News / Metropolitan
Senin, 20 Juli 2026 | 14:05 WIB
Penerapan controlled landfill sebagai upaya untuk menciptakan sistem pengelolaan sampah yang lebih ramah lingkungan. (dok. Dinas Lingkungan Hidup Provinsi DKI Jakarta)

Suara.com - Mulai 1 Agustus 2026, Pemerintah Provinsi DKI Jakarta akan memulai transisi sistem pengelolaan sampah di Tempat Pengolahan Sampah Terpadu (TPST) Bantargebang dari metode open dumping menuju controlled landfill.

Langkah ini menjadi bagian dari upaya pemerintah menciptakan sistem pengelolaan sampah yang lebih aman bagi lingkungan sekaligus mengurangi risiko bagi masyarakat sekitar.

Selama ini, TPST Bantargebang masih menggunakan sistem open dumping, yaitu pembuangan sampah secara terbuka tanpa melalui proses pengelolaan dan pemilahan yang optimal.

Metode tersebut memiliki sejumlah risiko, seperti pencemaran air dan tanah akibat air lindi, munculnya bau tidak sedap, hingga peningkatan emisi gas metana yang dapat memicu kebakaran.

Kepala Dinas Lingkungan Hidup DKI Jakarta, Dudi Gardesi, mengatakan perubahan sistem ini merupakan bagian dari Roadmap Pengelolaan Sampah Jakarta 100 Persen Terkelola yang disusun bersama Kementerian Lingkungan Hidup.

“Mulai 1 Agustus, kami memulai transisi secara bertahap dari praktik open dumping menuju pengelolaan controlled landfill. Pemerintah bertanggung jawab memastikan perubahan ini berjalan dengan baik, tanpa mengurangi pelayanan pengelolaan sampah kepada masyarakat,” ujar Dudi.

Mengubah Cara Mengelola Sampah di Bantargebang

Berbeda dengan open dumping, controlled landfill menerapkan pengelolaan sampah yang lebih terkendali. Sampah tidak hanya ditumpuk secara terbuka, tetapi akan ditata, dipadatkan, dan ditutup menggunakan material tertentu secara berkala.

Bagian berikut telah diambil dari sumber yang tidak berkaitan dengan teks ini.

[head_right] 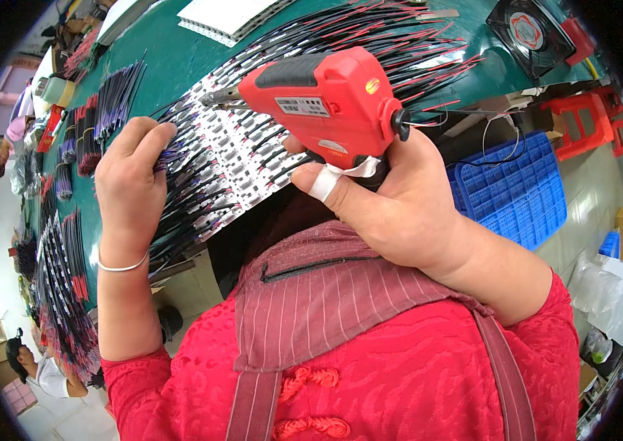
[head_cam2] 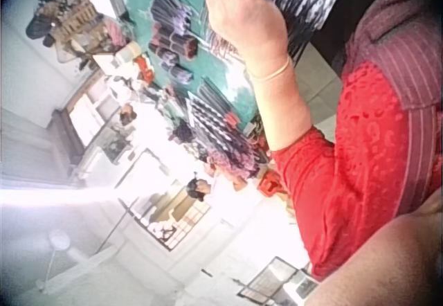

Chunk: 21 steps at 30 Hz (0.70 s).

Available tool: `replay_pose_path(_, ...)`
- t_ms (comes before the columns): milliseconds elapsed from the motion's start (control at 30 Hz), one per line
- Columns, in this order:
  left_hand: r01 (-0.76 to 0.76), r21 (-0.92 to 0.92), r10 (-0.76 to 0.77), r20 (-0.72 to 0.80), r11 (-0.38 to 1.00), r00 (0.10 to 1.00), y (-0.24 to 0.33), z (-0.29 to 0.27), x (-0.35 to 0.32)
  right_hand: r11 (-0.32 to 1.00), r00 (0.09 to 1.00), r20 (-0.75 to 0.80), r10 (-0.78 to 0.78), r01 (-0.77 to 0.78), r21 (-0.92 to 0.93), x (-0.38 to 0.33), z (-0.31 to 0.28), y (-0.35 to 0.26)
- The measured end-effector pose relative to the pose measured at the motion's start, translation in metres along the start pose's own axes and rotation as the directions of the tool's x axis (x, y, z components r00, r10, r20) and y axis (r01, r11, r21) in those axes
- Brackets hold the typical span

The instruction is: The person holds a heating tool, picks up bundles of wires from the table, and aligns individual wires onto circuit board strips by hand while applying the tool.

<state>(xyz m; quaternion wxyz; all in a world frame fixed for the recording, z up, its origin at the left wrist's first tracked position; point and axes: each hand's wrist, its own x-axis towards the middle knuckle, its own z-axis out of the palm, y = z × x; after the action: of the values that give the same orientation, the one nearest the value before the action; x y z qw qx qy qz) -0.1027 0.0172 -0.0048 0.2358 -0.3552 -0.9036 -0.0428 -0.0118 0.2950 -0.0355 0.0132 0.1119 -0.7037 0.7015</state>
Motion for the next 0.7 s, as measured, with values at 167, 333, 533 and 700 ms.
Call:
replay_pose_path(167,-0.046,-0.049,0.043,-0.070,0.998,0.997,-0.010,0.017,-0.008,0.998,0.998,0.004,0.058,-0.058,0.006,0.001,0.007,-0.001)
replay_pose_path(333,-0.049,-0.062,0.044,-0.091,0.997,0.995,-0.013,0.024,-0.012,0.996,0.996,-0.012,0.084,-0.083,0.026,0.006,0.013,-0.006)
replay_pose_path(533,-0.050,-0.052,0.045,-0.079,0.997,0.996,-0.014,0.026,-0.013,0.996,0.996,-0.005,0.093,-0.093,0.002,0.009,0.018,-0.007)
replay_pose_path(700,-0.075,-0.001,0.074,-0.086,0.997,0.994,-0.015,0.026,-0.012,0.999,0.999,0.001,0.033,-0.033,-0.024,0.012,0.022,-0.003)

Sistem tersebut bertujuan mengurangi paparan sampah secara langsung, menekan bau, mengurangi risiko kebakaran, sekaligus menjaga kestabilan area penimbunan. Dengan pengelolaan yang lebih baik, dampak lingkungan dari aktivitas pengolahan sampah dapat ditekan.

Baca Juga: Nasib Ganti Rugi JPO Tendean Belum Jelas, Pemprov DKI Masih Negosiasi dengan Perusahaan Truk

Selain perubahan metode pengelolaan, Pemprov DKI juga memperkuat berbagai fasilitas pendukung di TPST Bantargebang. Upaya yang dilakukan antara lain pemasangan geomembran pada area landfill, perbaikan sistem sanitasi, pengembangan Instalasi Pengolahan Air Sampah (IPAS), hingga penataan kestabilan lereng untuk mengurangi potensi longsor.

Pemerintah juga meningkatkan kapasitas fasilitas pengolahan sampah, baik di dalam kota maupun di kawasan Bantargebang. Langkah ini dilakukan agar sampah dapat diproses terlebih dahulu sebelum masuk ke area penimbunan akhir.

Mengurangi Ketergantungan pada Tempat Pemrosesan Akhir

Berdasarkan roadmap pengelolaan sampah Jakarta, praktik open dumping masih mendominasi sekitar 72,56 persen pengelolaan sampah di TPST Bantargebang pada kuartal II 2026. Sementara itu, sampah yang berhasil dikelola melalui berbagai fasilitas pengolahan baru mencapai 7,59 persen.

Pemerintah menargetkan perubahan tersebut berjalan secara bertahap. Pada kuartal III dan IV 2026, porsi open dumping ditargetkan turun menjadi 50,34 persen. Di periode yang sama, penerapan controlled landfill ditargetkan meningkat menjadi 8,39 persen, sedangkan pengolahan sampah melalui berbagai fasilitas dikembangkan hingga mencapai 20,28 persen.

Dudi mengatakan kapasitas fasilitas pengolahan akan terus ditingkatkan. Pada 2027, pemerintah menargetkan sampah yang berhasil diolah mencapai 45,65 persen. Selanjutnya, pada 2028, praktik open dumping ditargetkan dapat dihentikan dan digantikan dengan sistem pengelolaan sampah yang lebih aman dan terkendali.